* WHAT THE EXERCISE ASKS:
Print the full listing exactly.

* SUPPLIED MATERIAL:
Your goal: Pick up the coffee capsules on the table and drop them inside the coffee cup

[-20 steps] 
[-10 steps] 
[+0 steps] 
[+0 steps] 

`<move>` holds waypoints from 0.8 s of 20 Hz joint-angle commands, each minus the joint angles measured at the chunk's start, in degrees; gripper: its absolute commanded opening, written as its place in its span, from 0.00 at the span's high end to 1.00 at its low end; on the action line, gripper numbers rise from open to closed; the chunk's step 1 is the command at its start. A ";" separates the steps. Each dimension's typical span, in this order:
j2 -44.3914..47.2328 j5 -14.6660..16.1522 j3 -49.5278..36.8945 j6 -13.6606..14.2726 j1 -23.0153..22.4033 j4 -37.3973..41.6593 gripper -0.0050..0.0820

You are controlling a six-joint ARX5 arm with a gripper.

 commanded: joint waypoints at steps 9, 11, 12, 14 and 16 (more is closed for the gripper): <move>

* EXERCISE OUTPUT:
Your goal: Pick up the coffee capsules on the table and drop them inside the coffee cup

[-20 steps] 
[-10 steps] 
[+0 steps] 
[+0 steps] 

`<move>` holds waypoints from 0.8 s of 20 Hz joint-angle commands, each minus the joint angles measured at the chunk's start, in degrees; gripper: its absolute commanded opening, written as its place in its span, from 0.00 at the span's high end to 1.00 at its low end; on the action line, gripper numbers rise from open to closed; the chunk's step 1 is the command at its start. A ";" separates the steps. Each dimension's typical span, in this order:
j2 -44.3914..47.2328 j5 -14.6660..16.1522 j3 -49.5278..36.8945 j6 -13.6606..14.2726 j1 -23.0153..22.4033 j4 -37.3973..41.6593 gripper -0.0050..0.0820

You are controlling a six-joint ARX5 arm with a gripper.

 commanded: joint waypoints at steps 9, 11, 12, 14 and 16 (more is closed for the gripper): <move>

That wraps up the exercise.